Unimpresa: Italy needs tax breaks to bring historic brands back home

In 2024, €73 billion in brand operations: €24 billion abroad. Unimpresa proposes a fiscal strategy for brand repatriation

The hidden loss of Italian know-how

Made in Italy is more than a label—it’s the essence of craftsmanship passed down for generations. But many iconic Italian brands have been sold abroad, eroding both economic control and vital know-how.

According to Unimpresa, the Italian M&A market reached €73 billion in 2024 (+13% vs 2023). About €24 billion involved cross-border deals, with international private equity funds playing a dominant role. Brands like Bialetti and La Perla are now foreign-owned.

Protecting industrial identity and jobs

“This trend risks draining Italy’s industrial and cultural identity,” says Marco Salustri, Unimpresa’s national councillor. He calls for concrete fiscal policies to bring these brands back under Italian ownership—beyond the limited scope of 2023’s Law 206.

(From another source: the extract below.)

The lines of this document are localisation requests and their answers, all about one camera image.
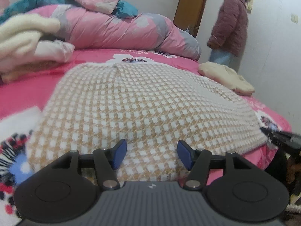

The three-pillar proposal by Unimpresa

Unimpresa proposes three fiscal incentives:

  • Easier credit access with state-backed guarantees;
  • Tax cuts for firms hiring workers to rebuild brand-linked production;
  • Tax relief proportional to the share of reacquired ownership.

Such a plan would also boost tax revenue and rebuild economic sovereignty.

Made in Italy should stay in Italy

Fashion and luxury remain most at risk, with a projected market of $21.6 billion in 2025. The Versace acquisition by Prada (€1.4 billion) is a positive sign—but isolated.

Unimpresa insists on a systemic fiscal strategy to defend national brands and the heritage they represent.